From the formula for the volume, we can make h the subject,
| \displaystyle h=\frac{V}{\pi r^2} |
and express the area solely in terms of the radius, r,
| \displaystyle A = \pi r^2 + 2\pi r\cdot\frac{V}{\pi r^2} = \pi r^2 + \frac{2V}{r}\,\textrm{.} |
The minimisation problem is then:
- Minimise the area \displaystyle A(r) = \pi r^2 + \frac{2V}{r}, when \displaystyle r>0\,.
The area function \displaystyle A(r) is differentiable for all \displaystyle r>0 and the region of definition \displaystyle r>0 has no endpoints (\displaystyle r=0 does not satisfy \displaystyle r>0), so the function can only assume extreme values at critical points.

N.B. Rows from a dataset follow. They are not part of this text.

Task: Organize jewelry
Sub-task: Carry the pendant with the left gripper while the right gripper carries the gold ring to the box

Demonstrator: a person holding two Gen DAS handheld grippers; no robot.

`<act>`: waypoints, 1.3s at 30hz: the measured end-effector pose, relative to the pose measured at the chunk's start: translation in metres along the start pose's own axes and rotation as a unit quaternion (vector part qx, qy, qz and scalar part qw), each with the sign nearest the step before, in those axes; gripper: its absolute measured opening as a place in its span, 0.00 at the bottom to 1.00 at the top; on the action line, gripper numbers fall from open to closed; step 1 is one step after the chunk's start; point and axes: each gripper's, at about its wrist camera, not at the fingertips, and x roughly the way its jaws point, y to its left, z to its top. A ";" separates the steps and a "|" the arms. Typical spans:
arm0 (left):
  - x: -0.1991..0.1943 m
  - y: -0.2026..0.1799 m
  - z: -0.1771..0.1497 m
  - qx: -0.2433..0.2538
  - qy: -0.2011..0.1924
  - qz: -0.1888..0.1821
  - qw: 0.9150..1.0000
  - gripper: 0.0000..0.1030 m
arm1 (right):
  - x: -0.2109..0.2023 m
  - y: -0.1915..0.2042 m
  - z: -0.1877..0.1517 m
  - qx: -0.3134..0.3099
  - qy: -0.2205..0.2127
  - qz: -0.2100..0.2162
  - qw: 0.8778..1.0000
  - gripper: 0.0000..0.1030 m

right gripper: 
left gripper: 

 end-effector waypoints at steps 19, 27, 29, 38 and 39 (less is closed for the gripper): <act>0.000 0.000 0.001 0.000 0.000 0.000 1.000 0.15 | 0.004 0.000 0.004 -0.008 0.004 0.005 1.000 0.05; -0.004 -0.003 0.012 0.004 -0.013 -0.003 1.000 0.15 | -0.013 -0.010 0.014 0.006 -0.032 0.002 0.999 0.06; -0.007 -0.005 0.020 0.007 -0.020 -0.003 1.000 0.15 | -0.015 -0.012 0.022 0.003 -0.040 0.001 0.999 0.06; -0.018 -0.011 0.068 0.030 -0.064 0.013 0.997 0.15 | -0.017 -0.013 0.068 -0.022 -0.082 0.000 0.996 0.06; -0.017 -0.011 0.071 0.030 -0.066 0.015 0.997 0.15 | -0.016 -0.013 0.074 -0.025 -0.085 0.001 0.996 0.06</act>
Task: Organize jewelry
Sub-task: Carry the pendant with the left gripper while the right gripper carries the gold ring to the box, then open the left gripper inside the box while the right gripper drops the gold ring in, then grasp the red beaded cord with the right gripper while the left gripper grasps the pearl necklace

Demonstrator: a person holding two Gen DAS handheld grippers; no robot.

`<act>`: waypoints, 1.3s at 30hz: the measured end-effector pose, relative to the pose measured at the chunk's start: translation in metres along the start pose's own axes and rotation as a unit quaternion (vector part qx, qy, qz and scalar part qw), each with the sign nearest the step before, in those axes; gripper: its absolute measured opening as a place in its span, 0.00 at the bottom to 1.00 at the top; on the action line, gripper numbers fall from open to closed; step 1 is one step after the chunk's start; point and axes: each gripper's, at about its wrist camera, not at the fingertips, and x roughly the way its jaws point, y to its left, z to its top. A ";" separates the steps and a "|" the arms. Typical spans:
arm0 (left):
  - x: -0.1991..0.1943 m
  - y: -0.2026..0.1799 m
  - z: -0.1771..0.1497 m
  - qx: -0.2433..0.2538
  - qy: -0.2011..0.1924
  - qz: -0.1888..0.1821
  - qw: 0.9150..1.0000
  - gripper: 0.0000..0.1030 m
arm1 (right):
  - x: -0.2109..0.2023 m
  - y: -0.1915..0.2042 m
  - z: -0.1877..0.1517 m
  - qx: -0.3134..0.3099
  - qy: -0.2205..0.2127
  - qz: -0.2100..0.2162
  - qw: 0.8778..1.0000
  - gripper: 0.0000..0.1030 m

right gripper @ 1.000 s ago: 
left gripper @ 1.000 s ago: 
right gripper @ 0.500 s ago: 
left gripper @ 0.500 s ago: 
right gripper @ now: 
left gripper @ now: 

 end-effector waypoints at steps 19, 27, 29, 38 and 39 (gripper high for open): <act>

The derivative is given by
| \displaystyle A'(r) = 2\pi r - \frac{2V}{r^2}\,, |
and if we set the derivative equal to zero, so as to obtain the critical points, we get
| \displaystyle \begin{align}
& 2\pi r - \frac{2V}{r^2} = 0\quad \Leftrightarrow \quad 2\pi r = \frac{2V}{r^2}\\[5pt] &\quad\Leftrightarrow \quad r^3=\frac{V}{\pi}\quad \Leftrightarrow \quad r=\sqrt[\scriptstyle 3]{\frac{V}{\pi}}\,\textrm{.} \end{align} |
For this value of r, the second derivative,
| \displaystyle A''(r) = 2\pi + \frac{4V}{r^3}\,, |
has the value
| \displaystyle A''\bigl(\sqrt[3]{V/\pi}\bigr) = 2\pi + \frac{4V}{V/\pi } = 6\pi > 0\,, |
which shows that \displaystyle r=\sqrt[3]{V/\pi} is a local minimum.
Because the region of definition, \displaystyle r>0, is open (the endpoint \displaystyle r=0\text{ } is not included) and unlimited, we cannot directly say that the area is least when \displaystyle r = \sqrt[3]{V/\pi}\,; it could be the case that area becomes smaller when \displaystyle r\to 0 or \displaystyle r\to \infty . In this case, however, the area increases without bound as \displaystyle r\to 0 or \displaystyle r\to \infty , so \displaystyle r=\sqrt[3]{V/\pi} really is a global minimum.
The metal can has the least area for a given volume \displaystyle V when
| \displaystyle \begin{align}
r &= \sqrt[3]{V/\pi}\,,\quad\text{and}\\[5pt] h &= \frac{V}{\pi r^{2}} = \frac{V}{\pi}\Bigl(\frac{V}{\pi}\Bigr)^{-2/3} = \Bigl( \frac{V}{\pi}\Bigr)^{1-2/3} = \Bigl(\frac{V}{\pi}\Bigr)^{1/3} = \sqrt[3]{\frac{V}{\pi}}\,\textrm{.} \end{align} |